> COLLECTED MATERIAL:
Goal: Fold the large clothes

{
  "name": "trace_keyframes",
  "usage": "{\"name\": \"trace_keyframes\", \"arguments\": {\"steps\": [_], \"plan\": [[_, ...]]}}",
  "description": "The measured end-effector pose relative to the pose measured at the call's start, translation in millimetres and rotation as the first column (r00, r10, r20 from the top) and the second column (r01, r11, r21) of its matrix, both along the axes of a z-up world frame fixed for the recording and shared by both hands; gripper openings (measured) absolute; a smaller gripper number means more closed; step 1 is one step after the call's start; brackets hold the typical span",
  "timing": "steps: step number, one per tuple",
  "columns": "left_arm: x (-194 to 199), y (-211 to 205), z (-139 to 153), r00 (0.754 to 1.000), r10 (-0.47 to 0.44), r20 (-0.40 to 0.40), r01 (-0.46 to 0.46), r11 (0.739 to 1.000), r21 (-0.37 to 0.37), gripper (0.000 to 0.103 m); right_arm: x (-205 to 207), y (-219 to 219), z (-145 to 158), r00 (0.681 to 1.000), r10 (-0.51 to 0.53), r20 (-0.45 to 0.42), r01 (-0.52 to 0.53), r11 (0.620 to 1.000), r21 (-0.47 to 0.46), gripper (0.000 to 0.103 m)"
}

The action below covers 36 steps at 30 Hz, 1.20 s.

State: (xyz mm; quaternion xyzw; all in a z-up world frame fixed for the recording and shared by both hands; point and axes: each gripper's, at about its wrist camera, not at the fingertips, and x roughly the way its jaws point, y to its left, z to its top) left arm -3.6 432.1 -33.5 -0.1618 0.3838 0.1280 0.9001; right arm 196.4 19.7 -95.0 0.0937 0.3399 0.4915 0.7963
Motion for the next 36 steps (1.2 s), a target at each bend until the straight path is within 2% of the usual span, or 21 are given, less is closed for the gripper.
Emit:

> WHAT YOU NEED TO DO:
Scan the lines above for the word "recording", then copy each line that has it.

> ANSWER BELOW:
  "description": "The measured end-effector pose relative to the pose measured at the call's start, translation in millimetres and rotation as the first column (r00, r10, r20 from the top) and the second column (r01, r11, r21) of its matrix, both along the axes of a z-up world frame fixed for the recording and shared by both hands; gripper openings (measured) absolute; a smaller gripper number means more closed; step 1 is one step after the call's start; brackets hold the typical span",
State: (xyz mm; quaternion xyzw; all in a z-up world frame fixed for the recording and shared by both hands; point and axes: each gripper's, at about its wrist camera, not at the fingertips, and x roughly the way its jaws point, y to its left, z to its top) left arm -3.6 432.1 -33.5 -0.1618 0.3838 0.1280 0.9001; right arm 196.4 19.7 -95.0 0.0937 0.3399 0.4915 0.7963

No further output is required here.